▸ Brief
Nothing but the pictures is dropped; write out all the remaining data below exactly.

▸ Recorded data
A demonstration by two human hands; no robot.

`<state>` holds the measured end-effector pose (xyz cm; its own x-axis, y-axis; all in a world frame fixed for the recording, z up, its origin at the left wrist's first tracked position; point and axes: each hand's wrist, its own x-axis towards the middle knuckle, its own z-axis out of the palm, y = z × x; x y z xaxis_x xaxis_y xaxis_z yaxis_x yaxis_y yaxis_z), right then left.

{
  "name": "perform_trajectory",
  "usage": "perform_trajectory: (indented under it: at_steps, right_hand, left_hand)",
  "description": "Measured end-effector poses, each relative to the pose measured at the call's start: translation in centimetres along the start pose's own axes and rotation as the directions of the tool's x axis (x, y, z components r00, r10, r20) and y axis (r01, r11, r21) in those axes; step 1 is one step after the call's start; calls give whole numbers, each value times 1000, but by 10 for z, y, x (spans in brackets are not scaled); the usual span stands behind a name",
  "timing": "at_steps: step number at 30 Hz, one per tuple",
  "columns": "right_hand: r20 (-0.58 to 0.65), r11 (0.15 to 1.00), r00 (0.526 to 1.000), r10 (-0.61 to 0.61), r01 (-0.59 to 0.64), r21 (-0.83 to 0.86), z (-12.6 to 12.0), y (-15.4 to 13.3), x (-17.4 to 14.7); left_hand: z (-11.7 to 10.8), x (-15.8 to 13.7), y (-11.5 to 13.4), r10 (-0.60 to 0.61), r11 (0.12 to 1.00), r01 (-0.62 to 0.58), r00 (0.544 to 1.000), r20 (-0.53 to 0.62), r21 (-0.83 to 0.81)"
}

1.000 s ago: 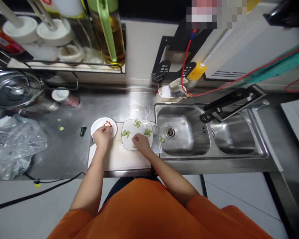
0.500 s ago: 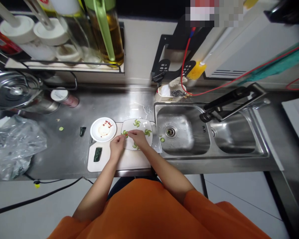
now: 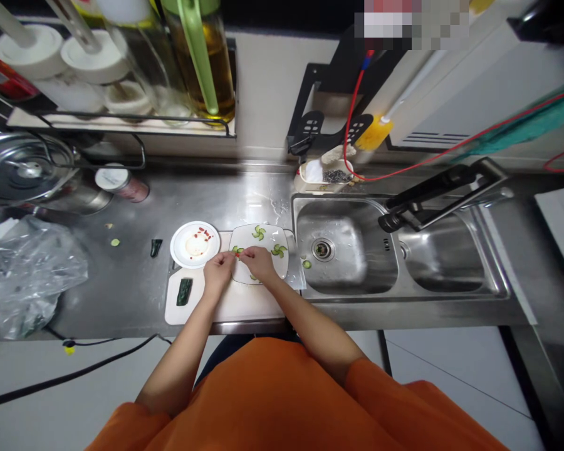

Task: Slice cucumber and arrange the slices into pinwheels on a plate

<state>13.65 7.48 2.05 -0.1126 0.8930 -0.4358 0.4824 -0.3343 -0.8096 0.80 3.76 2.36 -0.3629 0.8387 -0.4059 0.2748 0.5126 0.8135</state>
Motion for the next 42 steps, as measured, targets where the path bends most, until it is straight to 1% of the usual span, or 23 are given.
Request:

▸ Finished exercise
A demonstration by two human hands; no robot.

`<state>` holds the measured end-effector pose (xyz cm; its own x-axis, y-axis; all in a world frame fixed for the recording, z up, its origin at the left wrist's first tracked position; point and axes: each hand's wrist, its own x-axis towards the middle knuckle, its own z-axis out of the palm, y = z × x; x y z xaxis_x xaxis_y xaxis_z yaxis_x yaxis_y yaxis_z), right then left.

{
  "name": "perform_trajectory",
  "usage": "perform_trajectory: (indented under it: at_steps, right_hand, left_hand)",
  "description": "Measured end-effector poses, each relative to the pose measured at the call's start: translation in centimetres along the start pose's own axes and rotation as the directions of the tool's x axis (x, y, z components r00, r10, r20) and y axis (r01, r11, r21) in those axes; step 1 is one step after the call's start; calls give whole numbers, each value times 1000, but by 10 for z, y, x (spans in brackets are not scaled); the usual span stands behind a name",
  "timing": "at_steps: step number at 30 Hz, one per tuple",
  "columns": "right_hand: r20 (-0.58 to 0.65), r11 (0.15 to 1.00), r00 (0.526 to 1.000), r10 (-0.61 to 0.61), r01 (-0.59 to 0.64), r21 (-0.83 to 0.86), z (-12.6 to 12.0), y (-15.4 to 13.3), x (-17.4 to 14.7); left_hand: z (-11.7 to 10.8), x (-15.8 to 13.7), y (-11.5 to 13.4), r10 (-0.60 to 0.61), r11 (0.12 to 1.00), r01 (-0.62 to 0.58), r00 (0.544 to 1.000), r20 (-0.53 to 0.62), r21 (-0.83 to 0.81)"
}

1.000 s ago: 
0.500 s ago: 
now: 

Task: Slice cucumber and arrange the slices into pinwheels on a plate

<state>13.65 7.48 2.05 -0.1126 0.8930 -0.4358 0.4824 -0.3343 -0.8096 0.80 3.76 2.36 -0.3629 0.8387 -0.4059 0.2748 0.5126 0.8135</state>
Motion for the next 42 steps, as measured, targets where the path bends most, until it is straight to 1% of the usual span, or 23 are given.
Request:

Nothing else remains in this exercise.